- [Requirement]
Retrieve all lines below that have the string "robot".

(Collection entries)

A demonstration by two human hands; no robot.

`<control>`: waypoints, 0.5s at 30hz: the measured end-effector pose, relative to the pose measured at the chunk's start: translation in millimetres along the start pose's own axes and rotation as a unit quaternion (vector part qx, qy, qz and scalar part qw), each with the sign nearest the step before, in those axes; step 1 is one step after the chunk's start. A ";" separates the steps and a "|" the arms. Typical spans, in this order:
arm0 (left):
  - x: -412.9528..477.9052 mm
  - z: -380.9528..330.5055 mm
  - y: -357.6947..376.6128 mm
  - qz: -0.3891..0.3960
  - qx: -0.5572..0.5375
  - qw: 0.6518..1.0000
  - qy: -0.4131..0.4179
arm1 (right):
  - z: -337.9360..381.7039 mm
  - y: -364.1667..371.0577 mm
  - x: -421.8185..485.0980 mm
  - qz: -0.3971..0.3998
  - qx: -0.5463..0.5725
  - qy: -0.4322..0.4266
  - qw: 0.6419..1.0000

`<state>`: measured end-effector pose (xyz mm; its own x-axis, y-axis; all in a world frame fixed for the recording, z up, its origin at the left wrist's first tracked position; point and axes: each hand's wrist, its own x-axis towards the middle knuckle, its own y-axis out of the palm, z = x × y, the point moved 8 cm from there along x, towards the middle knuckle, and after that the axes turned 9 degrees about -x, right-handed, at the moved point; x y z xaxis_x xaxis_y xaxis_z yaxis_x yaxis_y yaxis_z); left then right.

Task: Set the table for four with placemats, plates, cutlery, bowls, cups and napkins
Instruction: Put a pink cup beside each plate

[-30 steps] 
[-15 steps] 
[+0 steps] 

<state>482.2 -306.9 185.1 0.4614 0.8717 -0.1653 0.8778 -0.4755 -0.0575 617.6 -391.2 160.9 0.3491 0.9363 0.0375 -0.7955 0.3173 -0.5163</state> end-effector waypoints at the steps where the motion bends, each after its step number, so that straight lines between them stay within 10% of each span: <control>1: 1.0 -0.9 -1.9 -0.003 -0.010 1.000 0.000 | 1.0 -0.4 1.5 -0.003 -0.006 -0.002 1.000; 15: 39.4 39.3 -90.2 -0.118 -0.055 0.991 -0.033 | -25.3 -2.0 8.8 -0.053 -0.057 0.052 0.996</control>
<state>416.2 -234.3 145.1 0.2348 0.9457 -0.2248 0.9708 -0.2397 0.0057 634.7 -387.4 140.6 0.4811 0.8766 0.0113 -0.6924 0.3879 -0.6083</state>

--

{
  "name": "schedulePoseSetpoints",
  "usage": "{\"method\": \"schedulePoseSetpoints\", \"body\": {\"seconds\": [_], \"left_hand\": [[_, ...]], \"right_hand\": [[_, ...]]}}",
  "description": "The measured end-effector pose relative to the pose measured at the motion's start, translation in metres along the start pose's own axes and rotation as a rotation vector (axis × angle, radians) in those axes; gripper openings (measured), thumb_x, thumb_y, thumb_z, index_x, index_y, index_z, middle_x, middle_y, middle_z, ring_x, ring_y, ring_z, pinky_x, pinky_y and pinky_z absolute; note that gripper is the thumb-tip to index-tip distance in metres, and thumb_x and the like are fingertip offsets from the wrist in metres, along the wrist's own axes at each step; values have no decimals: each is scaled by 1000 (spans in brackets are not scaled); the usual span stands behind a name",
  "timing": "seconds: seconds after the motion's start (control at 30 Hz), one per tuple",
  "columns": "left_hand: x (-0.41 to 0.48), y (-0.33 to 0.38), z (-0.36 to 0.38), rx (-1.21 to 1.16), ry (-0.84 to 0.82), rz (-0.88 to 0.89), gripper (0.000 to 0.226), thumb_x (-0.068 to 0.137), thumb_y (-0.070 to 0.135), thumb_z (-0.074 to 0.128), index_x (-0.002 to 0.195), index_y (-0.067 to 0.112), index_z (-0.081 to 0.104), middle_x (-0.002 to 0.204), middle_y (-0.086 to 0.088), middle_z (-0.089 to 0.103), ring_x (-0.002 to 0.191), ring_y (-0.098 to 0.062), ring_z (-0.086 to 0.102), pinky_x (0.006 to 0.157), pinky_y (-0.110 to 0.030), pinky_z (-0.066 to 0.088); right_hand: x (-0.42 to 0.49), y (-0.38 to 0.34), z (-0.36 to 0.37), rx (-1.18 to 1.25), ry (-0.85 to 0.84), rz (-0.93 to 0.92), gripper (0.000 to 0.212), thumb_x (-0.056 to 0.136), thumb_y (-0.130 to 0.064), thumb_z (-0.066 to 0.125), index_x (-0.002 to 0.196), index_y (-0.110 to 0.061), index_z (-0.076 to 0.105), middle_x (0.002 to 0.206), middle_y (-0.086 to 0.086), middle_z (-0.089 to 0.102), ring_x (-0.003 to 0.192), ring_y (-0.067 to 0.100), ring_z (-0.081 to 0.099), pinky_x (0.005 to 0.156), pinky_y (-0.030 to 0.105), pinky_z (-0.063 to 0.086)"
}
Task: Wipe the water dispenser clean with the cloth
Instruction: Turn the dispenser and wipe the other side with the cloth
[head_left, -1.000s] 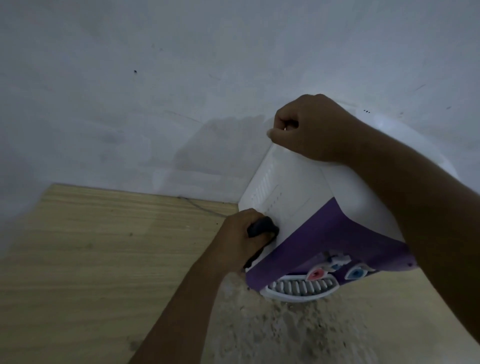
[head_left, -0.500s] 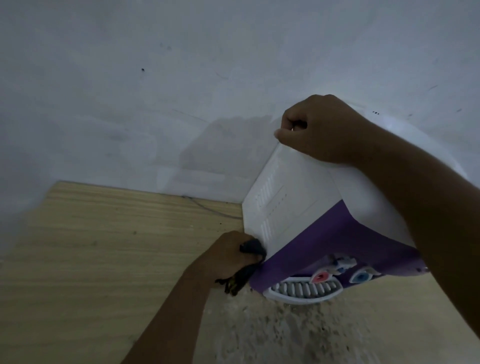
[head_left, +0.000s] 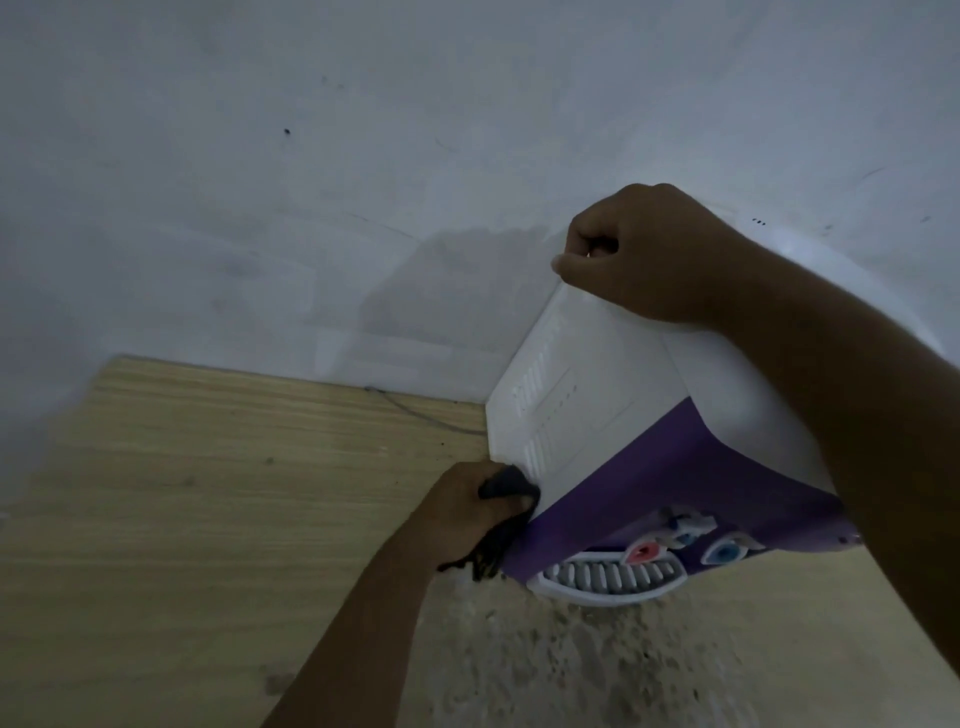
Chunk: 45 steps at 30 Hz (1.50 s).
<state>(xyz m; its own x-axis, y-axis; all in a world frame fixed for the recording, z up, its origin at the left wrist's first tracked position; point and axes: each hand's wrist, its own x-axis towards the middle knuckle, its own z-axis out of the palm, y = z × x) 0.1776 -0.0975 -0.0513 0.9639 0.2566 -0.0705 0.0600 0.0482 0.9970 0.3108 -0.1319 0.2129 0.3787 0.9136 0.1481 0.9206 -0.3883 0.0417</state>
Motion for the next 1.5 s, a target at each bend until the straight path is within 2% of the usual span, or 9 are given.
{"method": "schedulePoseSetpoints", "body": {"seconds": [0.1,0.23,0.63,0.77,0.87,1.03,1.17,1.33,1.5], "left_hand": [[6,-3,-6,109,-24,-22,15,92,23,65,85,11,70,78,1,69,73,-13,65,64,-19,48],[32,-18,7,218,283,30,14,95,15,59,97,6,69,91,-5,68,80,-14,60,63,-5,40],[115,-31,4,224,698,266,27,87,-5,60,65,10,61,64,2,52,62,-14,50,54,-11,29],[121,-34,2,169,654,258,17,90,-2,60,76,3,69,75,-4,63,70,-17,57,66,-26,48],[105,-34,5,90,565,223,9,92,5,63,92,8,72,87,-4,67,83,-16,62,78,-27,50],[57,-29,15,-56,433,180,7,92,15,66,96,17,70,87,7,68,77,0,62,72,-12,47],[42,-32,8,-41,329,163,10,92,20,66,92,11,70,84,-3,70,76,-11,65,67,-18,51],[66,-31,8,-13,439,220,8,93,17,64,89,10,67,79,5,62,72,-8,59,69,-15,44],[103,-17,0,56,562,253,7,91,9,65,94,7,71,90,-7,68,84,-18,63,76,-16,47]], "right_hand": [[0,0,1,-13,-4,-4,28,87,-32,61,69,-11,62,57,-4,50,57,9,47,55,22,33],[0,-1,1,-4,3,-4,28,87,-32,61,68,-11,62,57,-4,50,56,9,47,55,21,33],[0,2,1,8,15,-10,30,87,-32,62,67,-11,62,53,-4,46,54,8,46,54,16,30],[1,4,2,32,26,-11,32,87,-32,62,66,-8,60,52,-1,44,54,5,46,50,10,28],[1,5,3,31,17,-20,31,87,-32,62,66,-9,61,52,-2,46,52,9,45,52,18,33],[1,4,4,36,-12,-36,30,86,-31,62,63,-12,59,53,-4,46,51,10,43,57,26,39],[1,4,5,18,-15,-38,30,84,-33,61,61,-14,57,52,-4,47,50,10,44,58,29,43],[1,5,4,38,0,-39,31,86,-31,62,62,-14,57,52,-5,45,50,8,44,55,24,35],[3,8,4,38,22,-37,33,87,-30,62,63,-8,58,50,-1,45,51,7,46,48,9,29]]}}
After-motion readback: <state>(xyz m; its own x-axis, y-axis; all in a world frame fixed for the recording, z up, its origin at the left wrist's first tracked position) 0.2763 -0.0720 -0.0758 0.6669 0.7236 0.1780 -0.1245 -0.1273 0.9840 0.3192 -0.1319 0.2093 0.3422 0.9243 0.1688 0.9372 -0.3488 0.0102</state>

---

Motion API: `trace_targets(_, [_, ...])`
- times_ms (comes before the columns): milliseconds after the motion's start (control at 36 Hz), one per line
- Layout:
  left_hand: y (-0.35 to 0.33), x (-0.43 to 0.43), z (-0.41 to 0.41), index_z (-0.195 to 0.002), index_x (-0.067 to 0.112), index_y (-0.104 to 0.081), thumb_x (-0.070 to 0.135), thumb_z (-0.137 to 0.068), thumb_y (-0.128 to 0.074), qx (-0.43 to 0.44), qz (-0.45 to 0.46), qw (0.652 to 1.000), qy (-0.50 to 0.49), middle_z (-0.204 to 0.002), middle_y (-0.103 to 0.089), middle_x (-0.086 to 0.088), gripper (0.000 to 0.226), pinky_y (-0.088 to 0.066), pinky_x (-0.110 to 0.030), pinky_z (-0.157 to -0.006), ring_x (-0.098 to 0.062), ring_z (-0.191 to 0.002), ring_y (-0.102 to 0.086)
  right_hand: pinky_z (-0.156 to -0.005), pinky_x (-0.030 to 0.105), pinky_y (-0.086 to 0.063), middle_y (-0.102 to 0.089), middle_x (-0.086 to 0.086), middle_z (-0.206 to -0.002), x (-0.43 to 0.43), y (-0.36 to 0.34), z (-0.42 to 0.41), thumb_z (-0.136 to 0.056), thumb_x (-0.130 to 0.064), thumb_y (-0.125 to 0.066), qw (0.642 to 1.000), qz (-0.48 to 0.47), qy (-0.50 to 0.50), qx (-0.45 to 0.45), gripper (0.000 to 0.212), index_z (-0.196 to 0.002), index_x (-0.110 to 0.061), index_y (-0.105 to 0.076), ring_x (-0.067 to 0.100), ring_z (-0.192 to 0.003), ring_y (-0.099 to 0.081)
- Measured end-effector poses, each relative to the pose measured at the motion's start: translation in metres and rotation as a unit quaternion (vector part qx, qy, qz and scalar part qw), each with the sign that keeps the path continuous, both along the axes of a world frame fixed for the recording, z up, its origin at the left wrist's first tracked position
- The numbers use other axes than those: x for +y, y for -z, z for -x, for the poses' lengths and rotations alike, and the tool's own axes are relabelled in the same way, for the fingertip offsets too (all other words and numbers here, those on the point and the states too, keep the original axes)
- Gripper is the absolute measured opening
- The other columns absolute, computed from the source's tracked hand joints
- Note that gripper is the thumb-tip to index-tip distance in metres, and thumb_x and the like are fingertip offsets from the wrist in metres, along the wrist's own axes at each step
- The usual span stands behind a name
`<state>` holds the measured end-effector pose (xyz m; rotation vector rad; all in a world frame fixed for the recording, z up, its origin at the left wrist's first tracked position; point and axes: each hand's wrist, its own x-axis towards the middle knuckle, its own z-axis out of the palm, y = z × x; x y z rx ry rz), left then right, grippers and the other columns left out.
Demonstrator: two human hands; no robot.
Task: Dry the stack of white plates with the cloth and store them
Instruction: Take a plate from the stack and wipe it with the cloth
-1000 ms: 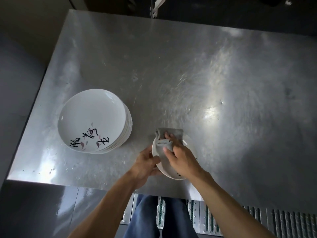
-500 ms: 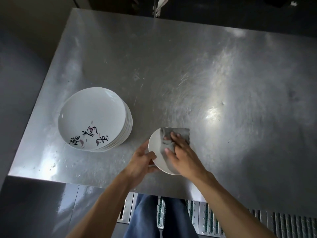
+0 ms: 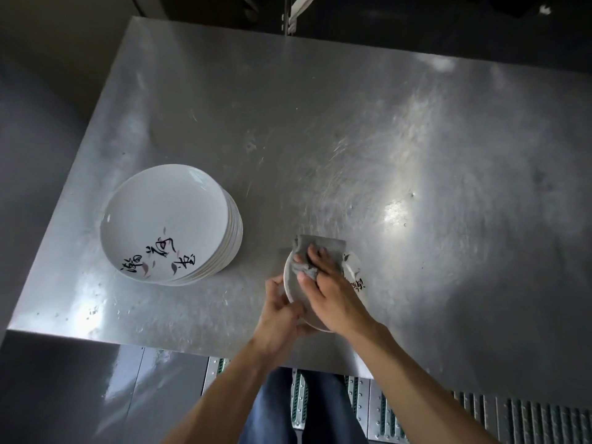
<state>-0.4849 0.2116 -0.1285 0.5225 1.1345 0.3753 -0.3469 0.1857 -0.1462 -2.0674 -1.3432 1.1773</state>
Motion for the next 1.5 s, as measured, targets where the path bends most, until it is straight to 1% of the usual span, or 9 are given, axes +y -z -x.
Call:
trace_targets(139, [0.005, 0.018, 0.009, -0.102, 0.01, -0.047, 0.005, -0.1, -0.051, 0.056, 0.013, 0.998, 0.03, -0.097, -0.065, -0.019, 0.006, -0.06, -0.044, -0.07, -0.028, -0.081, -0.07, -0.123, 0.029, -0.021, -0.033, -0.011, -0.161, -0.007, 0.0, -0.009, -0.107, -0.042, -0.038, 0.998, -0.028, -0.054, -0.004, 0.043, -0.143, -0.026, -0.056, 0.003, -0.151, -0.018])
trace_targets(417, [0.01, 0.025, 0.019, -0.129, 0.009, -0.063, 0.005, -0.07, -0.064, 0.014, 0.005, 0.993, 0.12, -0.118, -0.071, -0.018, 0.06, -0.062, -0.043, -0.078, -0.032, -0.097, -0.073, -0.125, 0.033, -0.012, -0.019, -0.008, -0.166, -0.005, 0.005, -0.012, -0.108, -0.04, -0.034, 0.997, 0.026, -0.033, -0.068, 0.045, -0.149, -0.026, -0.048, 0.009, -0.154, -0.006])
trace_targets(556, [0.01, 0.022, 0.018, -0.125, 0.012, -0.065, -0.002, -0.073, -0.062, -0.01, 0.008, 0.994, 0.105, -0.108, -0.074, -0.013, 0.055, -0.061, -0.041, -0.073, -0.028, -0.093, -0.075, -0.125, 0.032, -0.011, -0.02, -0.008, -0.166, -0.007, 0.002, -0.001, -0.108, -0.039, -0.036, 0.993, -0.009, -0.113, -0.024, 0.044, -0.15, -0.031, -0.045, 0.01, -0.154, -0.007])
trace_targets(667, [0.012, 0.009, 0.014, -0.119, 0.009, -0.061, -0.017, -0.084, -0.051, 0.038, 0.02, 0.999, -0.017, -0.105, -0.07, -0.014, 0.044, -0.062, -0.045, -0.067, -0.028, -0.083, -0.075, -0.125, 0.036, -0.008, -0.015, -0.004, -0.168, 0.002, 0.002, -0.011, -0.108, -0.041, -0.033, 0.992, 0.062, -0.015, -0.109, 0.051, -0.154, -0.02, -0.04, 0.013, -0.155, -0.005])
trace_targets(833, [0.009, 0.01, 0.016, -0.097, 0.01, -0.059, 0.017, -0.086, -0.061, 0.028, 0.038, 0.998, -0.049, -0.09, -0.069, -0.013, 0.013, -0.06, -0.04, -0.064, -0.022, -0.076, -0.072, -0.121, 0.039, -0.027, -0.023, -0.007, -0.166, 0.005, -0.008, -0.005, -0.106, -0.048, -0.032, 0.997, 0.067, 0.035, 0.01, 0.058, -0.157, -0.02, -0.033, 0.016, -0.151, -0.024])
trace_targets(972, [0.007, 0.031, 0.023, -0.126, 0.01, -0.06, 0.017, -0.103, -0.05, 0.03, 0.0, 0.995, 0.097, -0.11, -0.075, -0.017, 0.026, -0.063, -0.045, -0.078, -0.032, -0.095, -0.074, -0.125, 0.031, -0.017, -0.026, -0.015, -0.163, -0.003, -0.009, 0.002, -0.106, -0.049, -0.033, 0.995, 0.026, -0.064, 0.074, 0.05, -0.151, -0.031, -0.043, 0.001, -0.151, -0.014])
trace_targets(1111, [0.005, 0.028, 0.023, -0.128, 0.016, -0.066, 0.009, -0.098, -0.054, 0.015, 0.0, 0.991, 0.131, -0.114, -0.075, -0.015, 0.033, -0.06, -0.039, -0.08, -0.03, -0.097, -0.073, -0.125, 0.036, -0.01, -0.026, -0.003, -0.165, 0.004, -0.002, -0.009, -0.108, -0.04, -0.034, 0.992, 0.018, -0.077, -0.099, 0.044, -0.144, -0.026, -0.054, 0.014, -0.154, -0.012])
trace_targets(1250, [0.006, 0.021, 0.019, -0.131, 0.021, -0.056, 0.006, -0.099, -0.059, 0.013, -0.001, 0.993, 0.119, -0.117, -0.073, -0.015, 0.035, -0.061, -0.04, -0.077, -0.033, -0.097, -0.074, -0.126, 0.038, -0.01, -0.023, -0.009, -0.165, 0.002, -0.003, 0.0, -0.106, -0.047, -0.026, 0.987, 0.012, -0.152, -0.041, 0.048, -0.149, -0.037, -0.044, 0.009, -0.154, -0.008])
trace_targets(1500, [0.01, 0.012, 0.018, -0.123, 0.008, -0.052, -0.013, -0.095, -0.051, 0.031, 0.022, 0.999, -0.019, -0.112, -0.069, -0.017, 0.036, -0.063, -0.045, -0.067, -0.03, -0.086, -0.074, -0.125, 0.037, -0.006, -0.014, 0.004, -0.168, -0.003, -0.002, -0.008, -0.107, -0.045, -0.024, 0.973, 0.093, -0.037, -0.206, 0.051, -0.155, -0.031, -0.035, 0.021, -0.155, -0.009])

- [Answer for the task]
A demonstration by two human hands; no robot.
Demonstrator: two human hands; no robot.

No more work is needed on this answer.